伸手,握不住那人离去的身影。空寂,惟余满手柳叶香。
“无繇……”再出声时,却再不见那人的身影,心蓦然顿了一下,想起那一次次痛苦的想离,伸手拽住了深青色的衣襟,而后便听得了一个温温浅浅的声音,“子房,你嘴上说信我,可是你的心里却始终不愿意相信我们真的能过上这般恬静疏淡的日子……我说了伴君一生,不愿相负便是当真的。我只希望你我能互相信任,你可知?”
“我,又如何不知?可是事到临头,却又是另一回事了吧。”抬眼,便见到那人穿着一袭素色轻纱长衫,外绣墨色竹子纹饰,袖口上还有黑丝线暗绣云纹。长发未束,半披在腰后,深灰色的眼眸正一动不动地看着自己。
凤眸略微一闪,便迎上了对方的视线。
而后便是轻轻点了点头,“无繇,我们许久没有出门了,今日正好赶上庙会,可要去凑凑热闹?”

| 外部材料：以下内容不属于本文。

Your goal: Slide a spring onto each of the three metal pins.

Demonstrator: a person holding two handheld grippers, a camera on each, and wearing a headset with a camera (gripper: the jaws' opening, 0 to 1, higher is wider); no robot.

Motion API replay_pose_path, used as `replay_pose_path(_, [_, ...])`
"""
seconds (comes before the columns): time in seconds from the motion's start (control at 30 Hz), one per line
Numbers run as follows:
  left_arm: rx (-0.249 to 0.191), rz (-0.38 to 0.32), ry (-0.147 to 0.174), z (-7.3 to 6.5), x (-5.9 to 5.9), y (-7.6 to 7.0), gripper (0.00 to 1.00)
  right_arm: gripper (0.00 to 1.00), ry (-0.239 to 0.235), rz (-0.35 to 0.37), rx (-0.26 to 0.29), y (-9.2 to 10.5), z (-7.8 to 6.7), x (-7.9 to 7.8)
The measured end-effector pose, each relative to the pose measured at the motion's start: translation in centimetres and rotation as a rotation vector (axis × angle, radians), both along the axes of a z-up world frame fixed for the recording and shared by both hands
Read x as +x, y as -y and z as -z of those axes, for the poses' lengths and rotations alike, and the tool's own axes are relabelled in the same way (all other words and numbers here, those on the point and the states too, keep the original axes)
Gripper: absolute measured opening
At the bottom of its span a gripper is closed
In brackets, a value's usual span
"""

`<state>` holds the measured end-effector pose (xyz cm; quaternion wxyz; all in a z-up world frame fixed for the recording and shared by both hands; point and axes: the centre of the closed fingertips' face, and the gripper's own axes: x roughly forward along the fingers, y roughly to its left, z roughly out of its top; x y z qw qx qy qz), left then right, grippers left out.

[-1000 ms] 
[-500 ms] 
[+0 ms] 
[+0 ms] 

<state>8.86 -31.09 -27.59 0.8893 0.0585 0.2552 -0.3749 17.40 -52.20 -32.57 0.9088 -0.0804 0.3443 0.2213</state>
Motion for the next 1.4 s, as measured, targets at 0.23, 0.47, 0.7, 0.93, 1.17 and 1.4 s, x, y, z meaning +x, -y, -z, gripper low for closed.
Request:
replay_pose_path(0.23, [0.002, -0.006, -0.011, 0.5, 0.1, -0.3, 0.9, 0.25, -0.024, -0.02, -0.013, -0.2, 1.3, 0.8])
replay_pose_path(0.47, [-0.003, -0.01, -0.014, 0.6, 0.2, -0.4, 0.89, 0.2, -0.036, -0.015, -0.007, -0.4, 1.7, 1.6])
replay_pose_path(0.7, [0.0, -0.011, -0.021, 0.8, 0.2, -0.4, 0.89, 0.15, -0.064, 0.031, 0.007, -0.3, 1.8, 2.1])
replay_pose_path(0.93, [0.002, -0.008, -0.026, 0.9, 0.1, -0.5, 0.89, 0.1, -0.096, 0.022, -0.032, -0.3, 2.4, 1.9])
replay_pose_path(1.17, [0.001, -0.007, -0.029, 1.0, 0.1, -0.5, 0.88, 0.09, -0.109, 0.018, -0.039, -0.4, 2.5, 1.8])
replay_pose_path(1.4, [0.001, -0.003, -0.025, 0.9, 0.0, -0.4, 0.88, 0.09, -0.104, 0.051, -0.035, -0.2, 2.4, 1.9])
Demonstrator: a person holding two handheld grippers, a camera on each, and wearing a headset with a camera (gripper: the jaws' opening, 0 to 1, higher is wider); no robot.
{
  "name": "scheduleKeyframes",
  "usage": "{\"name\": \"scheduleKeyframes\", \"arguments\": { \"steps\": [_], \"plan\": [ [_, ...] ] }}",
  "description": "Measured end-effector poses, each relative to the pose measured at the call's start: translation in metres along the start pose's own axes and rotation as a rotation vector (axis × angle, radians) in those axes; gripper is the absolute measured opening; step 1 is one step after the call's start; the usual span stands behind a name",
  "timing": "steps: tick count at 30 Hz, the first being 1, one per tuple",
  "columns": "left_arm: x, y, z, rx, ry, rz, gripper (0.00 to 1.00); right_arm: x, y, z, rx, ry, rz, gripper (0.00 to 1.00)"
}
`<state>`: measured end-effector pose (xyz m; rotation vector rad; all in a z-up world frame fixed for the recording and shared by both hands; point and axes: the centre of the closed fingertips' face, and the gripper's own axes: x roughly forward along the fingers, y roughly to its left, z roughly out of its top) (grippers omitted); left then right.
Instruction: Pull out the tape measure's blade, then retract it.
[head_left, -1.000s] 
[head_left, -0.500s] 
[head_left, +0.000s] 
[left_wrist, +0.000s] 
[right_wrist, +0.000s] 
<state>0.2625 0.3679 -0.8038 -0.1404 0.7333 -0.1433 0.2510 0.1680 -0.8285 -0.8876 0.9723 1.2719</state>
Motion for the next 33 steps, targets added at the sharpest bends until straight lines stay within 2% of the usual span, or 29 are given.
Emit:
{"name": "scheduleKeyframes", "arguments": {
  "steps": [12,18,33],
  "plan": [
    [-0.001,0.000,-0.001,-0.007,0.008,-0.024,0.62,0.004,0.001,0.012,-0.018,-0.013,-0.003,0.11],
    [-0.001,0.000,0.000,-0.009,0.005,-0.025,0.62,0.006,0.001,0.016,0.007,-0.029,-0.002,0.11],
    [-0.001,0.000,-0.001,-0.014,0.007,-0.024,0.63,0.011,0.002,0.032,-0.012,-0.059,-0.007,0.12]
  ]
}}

“也好。”终究没有了后文,颜路也只得顺着张良的意思不再提那些前尘往事。
亦或许,前尘,便真的只是在午夜梦回时凄然一笑,黯然一叹的存在。若是只看到了过往,那便会失却了而今。
“大约,我唯一确定的便是如此。”勾起唇角,深青色的衣衫在人群中回转过身,轻轻一笑,风华难掩,“此刻,将来,我张良的倾慕只为你一人存在。”

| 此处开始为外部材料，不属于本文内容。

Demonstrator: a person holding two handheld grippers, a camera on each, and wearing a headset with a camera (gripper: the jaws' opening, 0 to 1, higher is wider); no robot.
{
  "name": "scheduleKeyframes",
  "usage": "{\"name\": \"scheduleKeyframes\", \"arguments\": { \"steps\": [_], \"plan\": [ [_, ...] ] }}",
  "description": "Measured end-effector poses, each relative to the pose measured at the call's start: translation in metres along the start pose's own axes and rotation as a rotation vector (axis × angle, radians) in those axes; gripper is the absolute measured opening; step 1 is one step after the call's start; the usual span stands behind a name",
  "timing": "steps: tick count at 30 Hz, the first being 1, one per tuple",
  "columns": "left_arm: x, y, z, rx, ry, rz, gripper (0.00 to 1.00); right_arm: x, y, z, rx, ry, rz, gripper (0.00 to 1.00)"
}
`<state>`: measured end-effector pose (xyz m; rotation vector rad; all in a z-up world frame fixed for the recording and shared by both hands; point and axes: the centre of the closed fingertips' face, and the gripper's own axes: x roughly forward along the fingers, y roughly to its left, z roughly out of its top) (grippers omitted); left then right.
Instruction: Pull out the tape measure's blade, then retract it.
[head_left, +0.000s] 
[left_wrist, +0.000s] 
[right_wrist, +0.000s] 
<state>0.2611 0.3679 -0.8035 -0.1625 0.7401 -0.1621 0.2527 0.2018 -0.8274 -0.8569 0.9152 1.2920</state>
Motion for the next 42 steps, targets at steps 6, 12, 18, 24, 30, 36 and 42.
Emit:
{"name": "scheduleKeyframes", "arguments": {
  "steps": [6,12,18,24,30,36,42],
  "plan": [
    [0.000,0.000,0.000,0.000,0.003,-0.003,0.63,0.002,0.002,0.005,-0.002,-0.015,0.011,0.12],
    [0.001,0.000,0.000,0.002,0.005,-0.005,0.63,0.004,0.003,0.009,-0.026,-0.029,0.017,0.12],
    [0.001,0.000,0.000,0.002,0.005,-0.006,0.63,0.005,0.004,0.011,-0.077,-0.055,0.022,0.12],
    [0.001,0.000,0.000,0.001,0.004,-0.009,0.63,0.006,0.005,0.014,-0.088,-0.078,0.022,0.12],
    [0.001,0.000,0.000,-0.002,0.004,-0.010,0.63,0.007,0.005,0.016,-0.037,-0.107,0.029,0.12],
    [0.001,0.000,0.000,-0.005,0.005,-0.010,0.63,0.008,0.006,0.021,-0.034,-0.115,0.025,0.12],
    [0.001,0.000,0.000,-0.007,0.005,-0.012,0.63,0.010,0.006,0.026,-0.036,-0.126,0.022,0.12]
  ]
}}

“嗯。”闻言,那人却只是点了点头,而后浅浅地回了一笑,“这,早在当年我便知晓了。”
“喂喂喂,你们可知道今天是什么日子?”忽而一旁的一个浓眉大眼的青年神神秘秘地向着自己身边的两人搭讪。
“喔?今日是什么日子?”眉梢轻轻一挑,凤目眯了眯,看向了一脸痴迷的愣头青年,“你倒是说说看。”
“今日是第一楼的头牌,与众人饮酒论诗,猜谜操琴,谈乐论舞的日子。若是谁能得到兰裳手中的罗扇,便能与之共赴巫山……”愣头青年越说到激动之处,竟然手舞足蹈,全然不能自已,颜路无奈地笑着摇了摇头,只当年轻气盛。
而张良却是蓦然笑了笑,便拉着颜路向着那挂满灯谜的地方去了。
“两位公子可是要猜灯谜?”一位带着面具身着男装的人站在一堆宫灯的地方,沉声问道。
颜路只是站在那边低低浅笑并未言语,张良却是点了点头,指着众多华丽宫灯中间一盏及其朴素的莲花灯说道,“不知那盏灯上的谜面是什么呢?”
“公子可是要那最最普通的莲花灯?”带着面具的男子似乎有些诧异,继而便抬起了头看向了目光悠远的张良。却见那如画眉目轻轻一扬,凤目蕴满了柔和的笑意,一愣,方才道:“众多华丽宫灯公子却是看不上,却偏偏中意这素白的莲花灯,在下着实不解。”